■ **Your assignment**: Without any images, write the listing below out word for word.
────────
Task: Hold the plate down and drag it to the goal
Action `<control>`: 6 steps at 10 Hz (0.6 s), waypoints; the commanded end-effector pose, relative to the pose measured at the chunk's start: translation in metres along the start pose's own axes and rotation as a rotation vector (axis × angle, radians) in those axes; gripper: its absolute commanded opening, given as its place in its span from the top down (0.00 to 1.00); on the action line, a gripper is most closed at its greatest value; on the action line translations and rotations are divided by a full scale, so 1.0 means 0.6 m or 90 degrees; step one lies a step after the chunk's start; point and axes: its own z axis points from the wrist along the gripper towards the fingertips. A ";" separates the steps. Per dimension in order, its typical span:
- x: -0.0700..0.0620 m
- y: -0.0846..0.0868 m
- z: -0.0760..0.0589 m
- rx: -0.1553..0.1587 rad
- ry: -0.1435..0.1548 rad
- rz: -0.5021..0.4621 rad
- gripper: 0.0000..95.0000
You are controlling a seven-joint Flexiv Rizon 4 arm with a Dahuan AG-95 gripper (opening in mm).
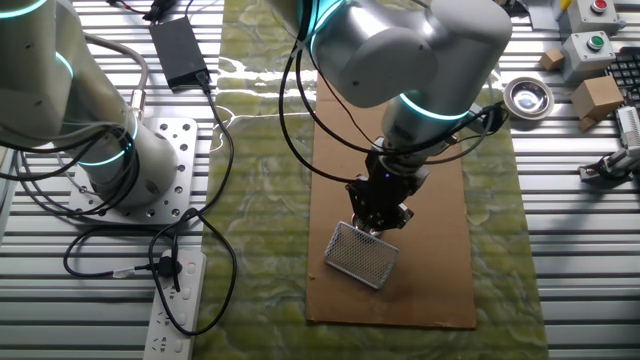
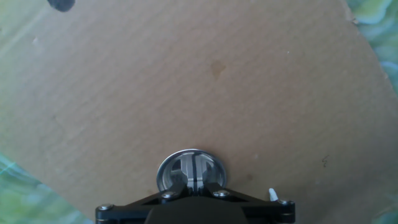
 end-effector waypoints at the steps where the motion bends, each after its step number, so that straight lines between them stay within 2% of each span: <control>1: -0.001 0.000 0.000 0.001 0.002 -0.007 1.00; 6: 0.003 -0.001 0.000 0.017 0.023 -0.030 1.00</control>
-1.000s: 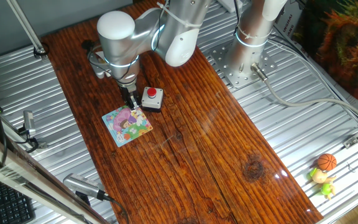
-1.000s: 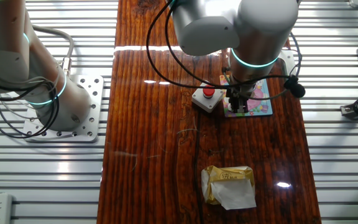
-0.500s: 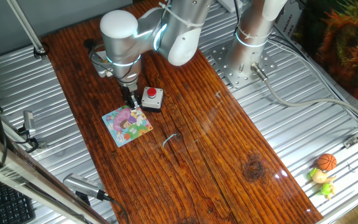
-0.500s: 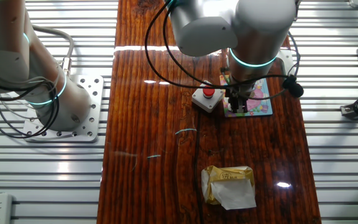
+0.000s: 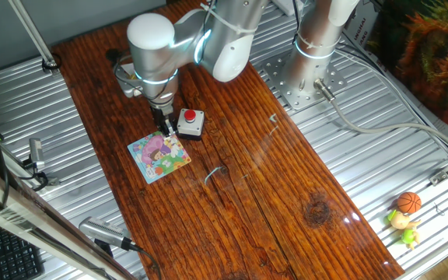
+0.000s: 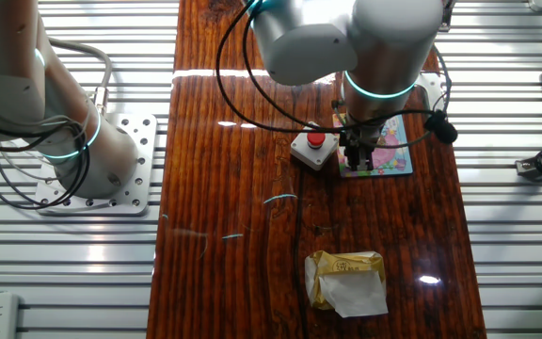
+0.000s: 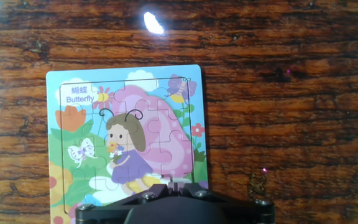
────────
■ **Output for this task**:
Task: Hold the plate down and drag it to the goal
Action `<control>`: 6 steps at 10 Hz (0.6 s), waypoints; the commanded end-effector pose, relative to the pose measured at the chunk's start: translation in metres along the start pose's own axes and rotation as a rotation vector (axis × angle, radians) in those axes; gripper: its absolute commanded opening, given as its place in its span from the top down (0.00 to 1.00); on the action line, a gripper is most closed at its greatest value; on the action line translations and rotations are divided by a full scale, so 1.0 means 0.6 m or 90 degrees; step one lies a step after the chunk's start; point and axes: its own z axis points from the wrist along the gripper towards the fingertips. A ";" separates the steps. Per dimension in order, its typical span:
- x: -0.0700..0.0620 m
- y: -0.0846..0.0868 m
- z: -0.0760..0.0589 m
- rx: -0.1553..0.1587 rad
- ry: -0.1435..0.1548 rad
- rz: -0.5021..0.4621 rad
- gripper: 0.0000..95.0000
You are controlling a seven-joint Flexiv Rizon 4 arm with a Dahuan AG-95 gripper (opening in mm).
 end-effector waypoints at the steps where the motion bends, each after its step number, so that straight lines between them stay within 2% of each span: <control>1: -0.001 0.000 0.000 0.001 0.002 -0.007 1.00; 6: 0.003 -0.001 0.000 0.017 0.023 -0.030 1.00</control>
-1.000s: 
-1.000s: 
-0.500s: 
-0.500s: 
+0.000s: 
+0.000s: 
+0.000s: 

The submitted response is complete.